Holding the Government Accountable

Senator Points to Retaliation Against War Hero for National Whistleblower Day

Last Saturday, July 30, marked National Whistleblower Appreciation Day. It was on that day in 1778 that the Constitutional Congress passed our country’s first whistleblower law. To commemorate the date, longtime whistleblower champion Senator Chuck Grassley (R-IA) wrote about how retaliation against Lieutenant Colonel (LTC) Jason Amerine for blowing the whistle on the United States’ dysfunctional hostage recovery process exemplifies how the government so often breaks its promise to support whistleblowers. It was only the behind-the-scenes intervention of the Project On Government Oversight; lawyers at Katz, Marshall and Banks; a few courageous military officers; and champions in Congress, Resentatives Duncan Hunter (R-CA) and Jackie Speier (D-CA) and Senators Grassley and Ron Johnson (R-WI), that ended the retaliatory investigation into LTC Amerine’s disclosures to Congress. He shared his story at POGO’s 35th Anniversary event.

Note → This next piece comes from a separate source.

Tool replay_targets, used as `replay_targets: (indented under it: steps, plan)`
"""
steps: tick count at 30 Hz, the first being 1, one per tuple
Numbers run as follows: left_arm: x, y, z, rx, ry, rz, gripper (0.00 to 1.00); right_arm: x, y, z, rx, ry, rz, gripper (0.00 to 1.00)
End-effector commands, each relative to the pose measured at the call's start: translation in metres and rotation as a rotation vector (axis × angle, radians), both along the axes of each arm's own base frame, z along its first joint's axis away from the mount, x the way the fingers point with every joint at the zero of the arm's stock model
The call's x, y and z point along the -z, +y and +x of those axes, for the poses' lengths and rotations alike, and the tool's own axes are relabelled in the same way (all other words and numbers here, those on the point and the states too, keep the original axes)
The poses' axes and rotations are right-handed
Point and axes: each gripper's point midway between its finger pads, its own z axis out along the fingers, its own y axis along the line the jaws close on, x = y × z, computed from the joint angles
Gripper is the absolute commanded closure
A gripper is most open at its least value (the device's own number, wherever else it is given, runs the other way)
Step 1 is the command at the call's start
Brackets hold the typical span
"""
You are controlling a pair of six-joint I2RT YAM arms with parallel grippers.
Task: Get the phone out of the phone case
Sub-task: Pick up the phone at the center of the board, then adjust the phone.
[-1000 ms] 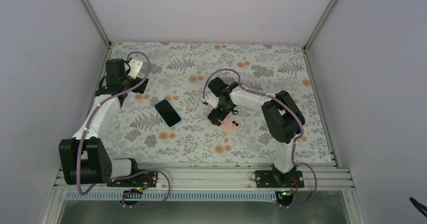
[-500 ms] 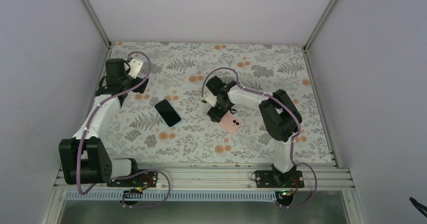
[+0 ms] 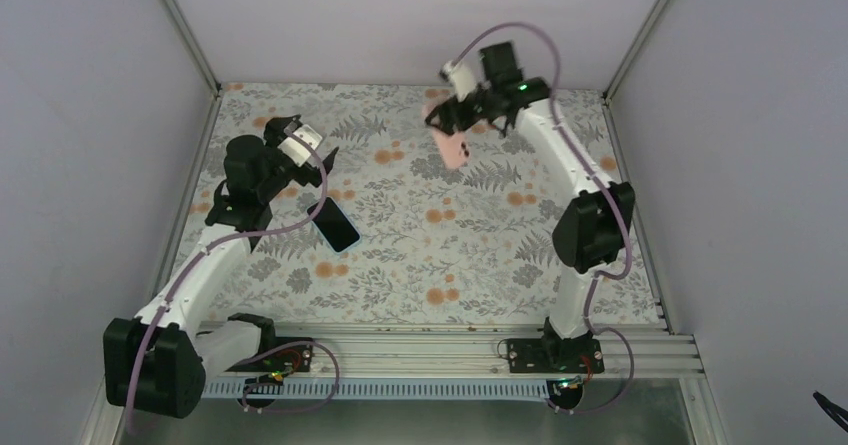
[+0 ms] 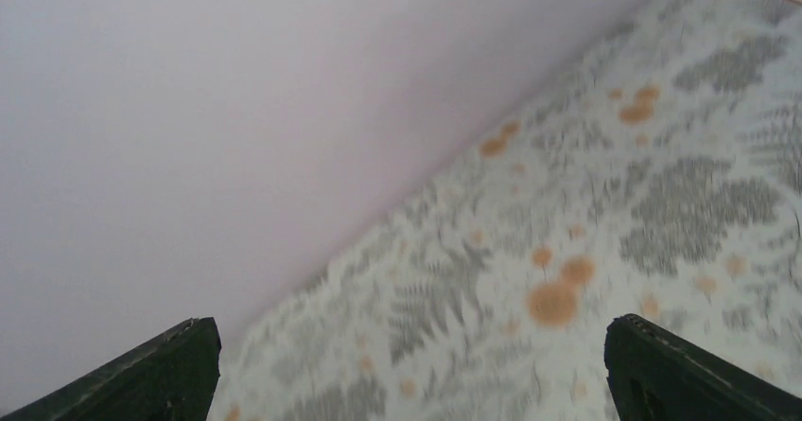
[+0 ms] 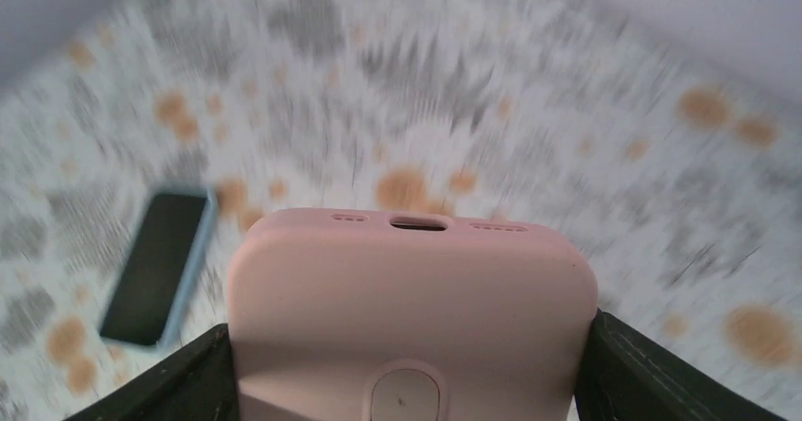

"A government of the people may never reach its full potential to work for the people." Senator Charles Grassley
Photograph of Senator Charles Grassley (R-IA)
Senator Charles Grassley (R-IA)

“Unfortunately, Amerine’s story is not unique,” Senator Grassley wrote. “Government employees frequently face retaliation for pointing out fraud, waste, misconduct, or even for suggesting reforms to improve government operations. These whistleblowers have firsthand knowledge of problems in government, and often, they are part of a limited group of people who can bring them to light.” Silencing or failing to support those who come forward to fix things undermines our democracy because, Senator Grassley said, it allows problems to fester. “A government of the people may never reach its full potential to work for the people.”

The failure to support military whistleblowers is particularly acute since their protections against illegal retaliation for reporting wrongdoing are the lowest common denominator. Last month POGO joined groups across the political spectrum urging conferees of the National Defense Authorization Act to preserve overdue reforms in the final bill. The changes include providing military members the same burden of proof afforded to civilians (which forces an agency to prove retaliation was not illegal versus the making the military member prove that it was), prohibiting retaliatory investigations like the one the Army used against LTC Amerine, establishing uniform procedures for military whistleblower investigations, and requiring a Government Accountability Office (GAO) review of the integrity of the Department of Defense Inspector General’s (DoD IG) whistleblower program. Many of these reforms are the direct result of disclosures from whistleblowers, POGO investigative findings, and GAO reviewsthat found systemic problems in the DoD IG’s enforcement of military whistleblower protections. They also have bipartisan champions in both chambers, including Senators Barbara Boxer (D-CA) and Grassley and Representatives Rod Blum (R-IA), Mike Coffman (R-CO), Kathleen Rice (D-NY), and Speier.